_Records contained in a dataset_
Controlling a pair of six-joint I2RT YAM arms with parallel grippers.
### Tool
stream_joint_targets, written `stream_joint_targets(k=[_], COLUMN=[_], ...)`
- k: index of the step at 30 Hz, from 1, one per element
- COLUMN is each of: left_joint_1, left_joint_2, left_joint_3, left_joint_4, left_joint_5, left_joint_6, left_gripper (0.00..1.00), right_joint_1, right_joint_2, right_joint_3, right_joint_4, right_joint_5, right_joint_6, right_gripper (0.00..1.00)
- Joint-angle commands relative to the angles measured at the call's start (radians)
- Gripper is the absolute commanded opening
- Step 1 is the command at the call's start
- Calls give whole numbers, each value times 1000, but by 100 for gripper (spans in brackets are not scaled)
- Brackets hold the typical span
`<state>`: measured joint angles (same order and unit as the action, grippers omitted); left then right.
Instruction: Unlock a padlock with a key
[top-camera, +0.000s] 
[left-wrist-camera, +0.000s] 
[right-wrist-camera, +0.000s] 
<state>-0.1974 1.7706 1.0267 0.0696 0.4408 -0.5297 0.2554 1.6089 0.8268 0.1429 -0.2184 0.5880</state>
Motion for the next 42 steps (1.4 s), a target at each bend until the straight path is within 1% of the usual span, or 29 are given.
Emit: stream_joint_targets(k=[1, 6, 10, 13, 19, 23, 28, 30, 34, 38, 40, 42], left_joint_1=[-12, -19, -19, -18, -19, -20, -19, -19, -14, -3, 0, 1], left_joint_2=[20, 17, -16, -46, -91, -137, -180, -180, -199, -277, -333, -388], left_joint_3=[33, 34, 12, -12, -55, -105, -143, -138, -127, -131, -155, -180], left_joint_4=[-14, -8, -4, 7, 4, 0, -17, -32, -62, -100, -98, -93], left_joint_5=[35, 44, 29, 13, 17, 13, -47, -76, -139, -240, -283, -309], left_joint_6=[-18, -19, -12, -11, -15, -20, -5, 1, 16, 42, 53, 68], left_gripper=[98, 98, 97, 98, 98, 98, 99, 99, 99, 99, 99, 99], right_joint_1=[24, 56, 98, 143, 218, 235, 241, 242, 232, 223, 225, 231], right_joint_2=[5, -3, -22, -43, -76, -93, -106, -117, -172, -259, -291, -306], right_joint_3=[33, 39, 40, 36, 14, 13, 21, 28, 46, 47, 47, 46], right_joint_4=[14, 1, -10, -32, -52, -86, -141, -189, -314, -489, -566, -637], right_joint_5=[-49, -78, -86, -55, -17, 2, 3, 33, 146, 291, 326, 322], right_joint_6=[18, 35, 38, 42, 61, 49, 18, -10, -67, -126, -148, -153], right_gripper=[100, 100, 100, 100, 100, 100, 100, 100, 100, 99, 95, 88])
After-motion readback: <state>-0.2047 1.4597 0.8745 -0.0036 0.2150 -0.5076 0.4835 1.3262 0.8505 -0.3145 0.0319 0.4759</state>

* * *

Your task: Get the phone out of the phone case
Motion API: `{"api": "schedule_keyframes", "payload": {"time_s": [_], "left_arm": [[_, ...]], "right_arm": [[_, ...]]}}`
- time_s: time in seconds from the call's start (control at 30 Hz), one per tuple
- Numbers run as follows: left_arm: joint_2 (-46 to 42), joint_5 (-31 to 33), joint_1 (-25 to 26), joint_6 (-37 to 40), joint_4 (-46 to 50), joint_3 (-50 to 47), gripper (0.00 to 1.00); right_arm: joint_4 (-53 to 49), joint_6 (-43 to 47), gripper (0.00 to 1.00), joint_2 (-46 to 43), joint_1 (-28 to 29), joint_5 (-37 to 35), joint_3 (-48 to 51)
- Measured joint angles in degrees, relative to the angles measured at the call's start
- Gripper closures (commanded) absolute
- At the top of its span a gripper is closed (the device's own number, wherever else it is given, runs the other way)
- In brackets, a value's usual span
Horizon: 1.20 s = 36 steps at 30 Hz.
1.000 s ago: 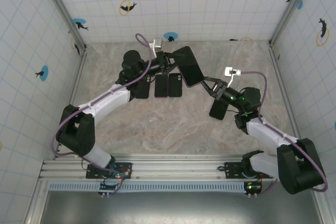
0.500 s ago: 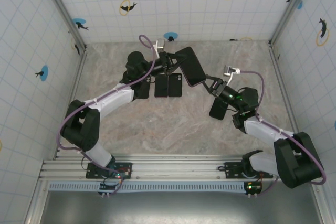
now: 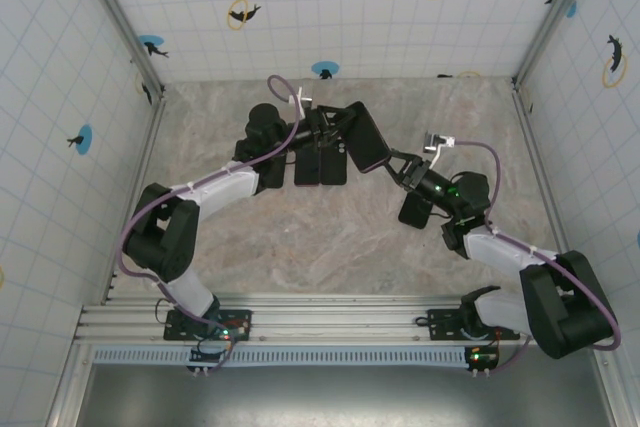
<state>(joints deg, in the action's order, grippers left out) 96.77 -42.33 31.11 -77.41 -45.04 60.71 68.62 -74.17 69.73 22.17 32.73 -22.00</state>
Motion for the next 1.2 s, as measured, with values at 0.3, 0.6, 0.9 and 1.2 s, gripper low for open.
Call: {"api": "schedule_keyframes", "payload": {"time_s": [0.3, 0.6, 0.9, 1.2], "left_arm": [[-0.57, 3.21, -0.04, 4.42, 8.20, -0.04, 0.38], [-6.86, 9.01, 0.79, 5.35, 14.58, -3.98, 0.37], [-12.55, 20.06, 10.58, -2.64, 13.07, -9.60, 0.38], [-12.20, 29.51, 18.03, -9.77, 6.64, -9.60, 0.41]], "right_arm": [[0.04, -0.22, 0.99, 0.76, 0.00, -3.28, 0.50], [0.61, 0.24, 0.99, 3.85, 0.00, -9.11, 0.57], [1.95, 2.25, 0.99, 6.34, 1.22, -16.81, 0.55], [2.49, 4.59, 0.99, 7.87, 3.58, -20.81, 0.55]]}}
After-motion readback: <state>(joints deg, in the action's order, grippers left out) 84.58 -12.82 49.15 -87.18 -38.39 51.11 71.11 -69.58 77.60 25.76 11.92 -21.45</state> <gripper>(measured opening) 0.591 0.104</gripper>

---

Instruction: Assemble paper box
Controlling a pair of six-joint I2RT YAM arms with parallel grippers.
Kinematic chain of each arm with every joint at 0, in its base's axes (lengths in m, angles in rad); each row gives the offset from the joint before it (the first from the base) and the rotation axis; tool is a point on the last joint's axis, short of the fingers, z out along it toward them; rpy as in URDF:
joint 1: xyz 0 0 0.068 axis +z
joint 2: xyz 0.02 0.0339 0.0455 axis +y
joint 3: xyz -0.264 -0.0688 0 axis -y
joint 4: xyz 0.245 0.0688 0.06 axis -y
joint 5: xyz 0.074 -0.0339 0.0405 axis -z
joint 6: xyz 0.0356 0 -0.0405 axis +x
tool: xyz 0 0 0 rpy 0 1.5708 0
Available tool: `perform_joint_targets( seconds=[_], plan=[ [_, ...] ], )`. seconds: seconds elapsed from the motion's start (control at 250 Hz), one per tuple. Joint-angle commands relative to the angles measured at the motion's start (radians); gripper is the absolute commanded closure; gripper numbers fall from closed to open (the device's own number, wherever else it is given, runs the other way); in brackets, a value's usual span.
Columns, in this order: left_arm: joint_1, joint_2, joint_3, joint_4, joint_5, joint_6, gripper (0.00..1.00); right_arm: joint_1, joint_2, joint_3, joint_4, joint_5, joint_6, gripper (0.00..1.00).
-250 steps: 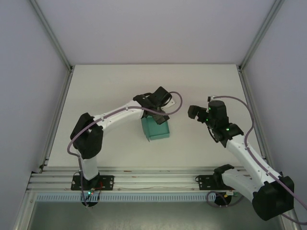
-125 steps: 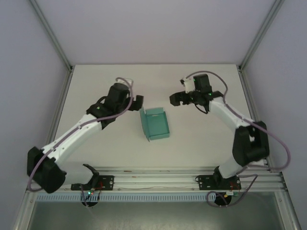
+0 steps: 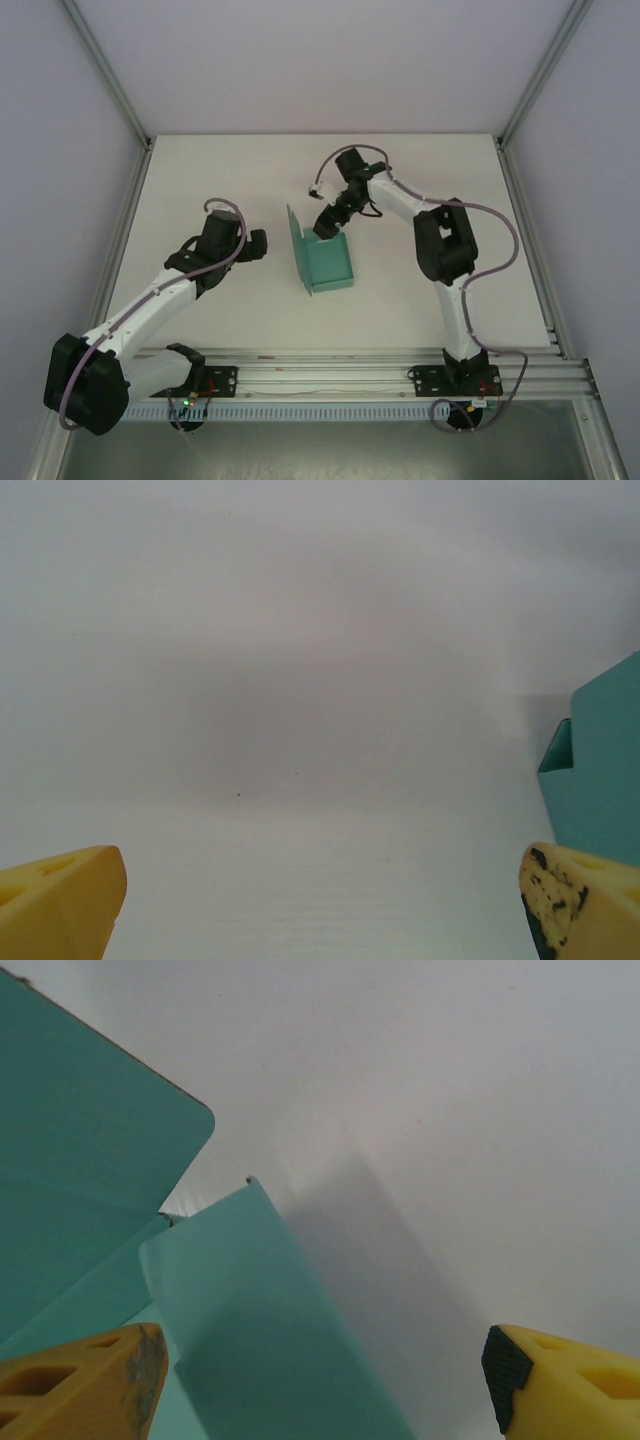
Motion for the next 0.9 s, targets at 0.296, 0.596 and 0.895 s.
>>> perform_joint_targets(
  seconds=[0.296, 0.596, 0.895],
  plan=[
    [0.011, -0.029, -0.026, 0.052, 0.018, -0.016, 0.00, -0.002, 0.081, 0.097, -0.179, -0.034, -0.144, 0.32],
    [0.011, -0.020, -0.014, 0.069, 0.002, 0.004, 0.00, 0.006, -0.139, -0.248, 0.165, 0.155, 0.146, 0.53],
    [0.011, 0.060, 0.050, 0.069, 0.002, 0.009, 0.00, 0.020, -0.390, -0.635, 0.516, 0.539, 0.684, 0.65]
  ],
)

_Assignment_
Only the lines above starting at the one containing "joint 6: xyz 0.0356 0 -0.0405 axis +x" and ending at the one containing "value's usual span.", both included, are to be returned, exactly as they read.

_Response to this task_
joint 6: xyz 0.0356 0 -0.0405 axis +x
tool: xyz 0 0 0 rpy 0 1.5708 0
Available tool: `perform_joint_targets( seconds=[_], plan=[ [_, ...] ], )`. seconds: seconds elapsed from the motion's start (control at 250 Hz), one per tuple. Joint-angle commands relative to the angles measured at the motion's start (radians); gripper is the absolute commanded closure; gripper numbers fall from closed to open (the device's own number, wherever else it is given, runs the other way); in brackets, a value's usual span.

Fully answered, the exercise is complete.